▶ **WHAT IS BEING ASKED**:
Set the data down again, exactly as it appears below.
╭─ AVAILABLE DATA
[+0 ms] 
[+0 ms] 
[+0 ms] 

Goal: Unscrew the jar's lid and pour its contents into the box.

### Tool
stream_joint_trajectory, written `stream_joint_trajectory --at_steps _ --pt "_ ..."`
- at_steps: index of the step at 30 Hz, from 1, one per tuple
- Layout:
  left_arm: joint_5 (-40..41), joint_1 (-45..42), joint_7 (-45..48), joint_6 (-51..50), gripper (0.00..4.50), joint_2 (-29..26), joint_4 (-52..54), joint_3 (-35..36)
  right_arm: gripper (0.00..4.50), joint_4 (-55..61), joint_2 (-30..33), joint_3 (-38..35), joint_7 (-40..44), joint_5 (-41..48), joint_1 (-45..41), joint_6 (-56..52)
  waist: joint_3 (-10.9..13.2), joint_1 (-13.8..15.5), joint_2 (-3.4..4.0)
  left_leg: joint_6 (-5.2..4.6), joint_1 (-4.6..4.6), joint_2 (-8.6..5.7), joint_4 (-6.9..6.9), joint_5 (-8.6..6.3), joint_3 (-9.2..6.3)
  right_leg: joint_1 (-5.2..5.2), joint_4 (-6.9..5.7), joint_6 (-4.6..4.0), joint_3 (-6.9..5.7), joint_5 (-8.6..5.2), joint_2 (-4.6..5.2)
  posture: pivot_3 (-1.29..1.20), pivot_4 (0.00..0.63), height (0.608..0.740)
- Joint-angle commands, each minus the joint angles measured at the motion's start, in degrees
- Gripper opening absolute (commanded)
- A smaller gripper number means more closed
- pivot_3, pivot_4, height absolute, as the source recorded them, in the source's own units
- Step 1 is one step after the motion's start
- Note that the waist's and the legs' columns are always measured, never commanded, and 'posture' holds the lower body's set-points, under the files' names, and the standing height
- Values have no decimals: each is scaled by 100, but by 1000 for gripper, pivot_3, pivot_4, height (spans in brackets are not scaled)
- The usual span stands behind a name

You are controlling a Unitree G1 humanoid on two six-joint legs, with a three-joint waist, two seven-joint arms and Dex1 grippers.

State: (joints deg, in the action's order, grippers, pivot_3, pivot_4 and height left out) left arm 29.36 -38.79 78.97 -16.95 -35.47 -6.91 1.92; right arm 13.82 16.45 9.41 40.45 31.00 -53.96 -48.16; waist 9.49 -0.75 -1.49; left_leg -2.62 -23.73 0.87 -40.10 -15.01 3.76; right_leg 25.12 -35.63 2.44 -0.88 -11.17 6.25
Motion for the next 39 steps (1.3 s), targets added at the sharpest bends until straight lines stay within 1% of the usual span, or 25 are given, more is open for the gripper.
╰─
▶ **PROBLEM SOLUTION**:
[+0 ms] 
[+0 ms] 
[+0 ms] 

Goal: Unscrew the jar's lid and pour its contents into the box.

### Tool
stream_joint_trajectory, written `stream_joint_trajectory --at_steps _ --pt "_ ..."`
- at_steps: index of the step at 30 Hz, from 1, one per tuple
- Layout:
  left_arm: joint_5 (-40..41), joint_1 (-45..42), joint_7 (-45..48), joint_6 (-51..50), gripper (0.00..4.50), joint_2 (-29..26), joint_4 (-52..54), joint_3 (-35..36)
  right_arm: gripper (0.00..4.50), joint_4 (-55..61), joint_2 (-30..33), joint_3 (-38..35), joint_7 (-40..44), joint_5 (-41..48), joint_1 (-45..41), joint_6 (-56..52)
  waist: joint_3 (-10.9..13.2), joint_1 (-13.8..15.5), joint_2 (-3.4..4.0)
  left_leg: joint_6 (-5.2..4.6), joint_1 (-4.6..4.6), joint_2 (-8.6..5.7), joint_4 (-6.9..6.9), joint_5 (-8.6..6.3), joint_3 (-9.2..6.3)
  right_leg: joint_1 (-5.2..5.2), joint_4 (-6.9..5.7), joint_6 (-4.6..4.0), joint_3 (-6.9..5.7), joint_5 (-8.6..5.2), joint_2 (-4.6..5.2)
  posture: pivot_3 (-1.29..1.20), pivot_4 (0.00..0.63), height (0.608..0.740)
- Joint-angle commands, each minus the joint angles measured at the motion's start, in degrees
- Gripper opening absolute (commanded)
- A smaller gripper number means more closed
- pivot_3, pivot_4, height absolute, as the source recorded them, in the source's own units
- Step 1 is one step after the motion's start
- Note that the waist's and the legs' columns are always measured, never commanded, and 'posture' holds the lower body's set-points, under the files' names, and the standing height
- Values have no decimals: each is scaled by 100, but by 1000 for gripper, pivot_3, pivot_4, height (spans in brackets are not scaled)
- The usual span stands behind a name

You are controlling a Unitree G1 humanoid on two six-joint legs, with a three-joint waist, two seven-joint arms and Dex1 grippers.

State: (joints deg, in the action's order, grippers, pivot_3, pivot_4 and height left out) left arm 29.36 -38.79 78.97 -16.95 -35.47 -6.91 1.92; right arm 13.82 16.45 9.41 40.45 31.00 -53.96 -48.16; waist 9.49 -0.75 -1.49; left_leg -2.62 -23.73 0.87 -40.10 -15.01 3.76; right_leg 25.12 -35.63 2.44 -0.88 -11.17 6.25
Motion for the next 39 steps (1.3 s), targets added at the sharpest bends until straight lines stay within 1% of the usual span, or 25 are given, more is open for the gripper.

This response is now finished.